Living Inhabitation Systems for Buildings on and off the Planet
paper submitted to ECAL workshop by Molly Hogle, Barbara Imhof, Waltraut Hoheneder, ECAL European Conference on Artificial Life, Monday 4 Sept 2017, Lyon, France.
Abstract
For centuries, humankind aimed in creating habitats that possessed a kind of dominion over local climatic conditions. Over time, large-scale infrastructures were conceived and constructed to deliver a constant supply of resources; electricity, gas and water to buildings, and take away copious amounts of human- and building-generated waste. The effects these human behaviours have on the global-scale, have led scientists to name the current geological period, as the ‘Anthropocene’ era.
As many professions look to deal with the challenges presented by rapidly changing ecosystems across the globe, and the dwindling amount of resources, a growing number of architects actively seek new ways of building, that will support a sustainable future in an Ecocene era.

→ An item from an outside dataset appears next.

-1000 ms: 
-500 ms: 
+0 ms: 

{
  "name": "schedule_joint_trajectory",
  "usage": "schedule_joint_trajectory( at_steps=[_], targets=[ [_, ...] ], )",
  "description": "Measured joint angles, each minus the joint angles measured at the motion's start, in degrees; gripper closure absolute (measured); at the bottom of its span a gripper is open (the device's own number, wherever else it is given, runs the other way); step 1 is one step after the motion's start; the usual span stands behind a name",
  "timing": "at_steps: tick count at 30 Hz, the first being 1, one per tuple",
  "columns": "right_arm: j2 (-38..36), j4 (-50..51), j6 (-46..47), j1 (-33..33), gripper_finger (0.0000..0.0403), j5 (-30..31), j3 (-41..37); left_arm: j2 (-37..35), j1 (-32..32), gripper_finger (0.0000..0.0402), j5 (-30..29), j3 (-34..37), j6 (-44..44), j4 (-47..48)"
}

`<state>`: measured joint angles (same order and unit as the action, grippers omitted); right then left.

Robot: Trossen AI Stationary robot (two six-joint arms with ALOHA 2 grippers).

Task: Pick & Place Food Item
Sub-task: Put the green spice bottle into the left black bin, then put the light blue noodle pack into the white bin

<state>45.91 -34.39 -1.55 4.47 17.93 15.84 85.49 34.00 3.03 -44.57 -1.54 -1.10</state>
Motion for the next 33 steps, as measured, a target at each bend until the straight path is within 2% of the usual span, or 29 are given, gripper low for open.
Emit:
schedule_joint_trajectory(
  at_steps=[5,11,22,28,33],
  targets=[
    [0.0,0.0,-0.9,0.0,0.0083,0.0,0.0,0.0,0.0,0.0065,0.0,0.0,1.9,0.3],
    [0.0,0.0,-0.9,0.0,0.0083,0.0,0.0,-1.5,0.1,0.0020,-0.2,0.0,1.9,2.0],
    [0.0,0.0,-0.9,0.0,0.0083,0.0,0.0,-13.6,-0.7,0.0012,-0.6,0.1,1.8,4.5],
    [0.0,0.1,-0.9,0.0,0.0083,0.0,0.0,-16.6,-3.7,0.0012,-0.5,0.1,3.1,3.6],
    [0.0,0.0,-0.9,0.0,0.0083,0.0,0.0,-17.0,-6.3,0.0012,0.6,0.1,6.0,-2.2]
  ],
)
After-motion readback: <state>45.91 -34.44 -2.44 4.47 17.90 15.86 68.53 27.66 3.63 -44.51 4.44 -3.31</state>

Many architectural designers are breaking the mold and teaming with experts from diverse expertise. Architecture increasingly looks to counteract these destructive human forces, by bringing, back into the living domain of humans, biology and biological systems. By re-introducing ‘life’ into the built environment, it can be used to replace existing (hard) infrastructures, performing, in a malleable way, through naturally occurring metabolic activities, essential building services, including waste removal, the provision of electricity, biofuel, oxygen and clean water.
This paper discusses four case studies that address the problem of limited resources, encountered both on earth and the extended operational architectural field of outer space. A framework for discussion is being established looking at materials and systems. The replacement of industrially processed materials, by living organisms to perform similar functions is explained, as are the systems that govern these living material processes.
Projects, Living Architecture (LIAR), a bioreactor building brick (1); Water Walls, modular structures for life-support (2), MEDUSA, integrated life-support and habitat for lunar applications (3), and GrAB, biolab experiments for growing a building (4), serve as case studies for the review of materials and systems in contemporary architecture.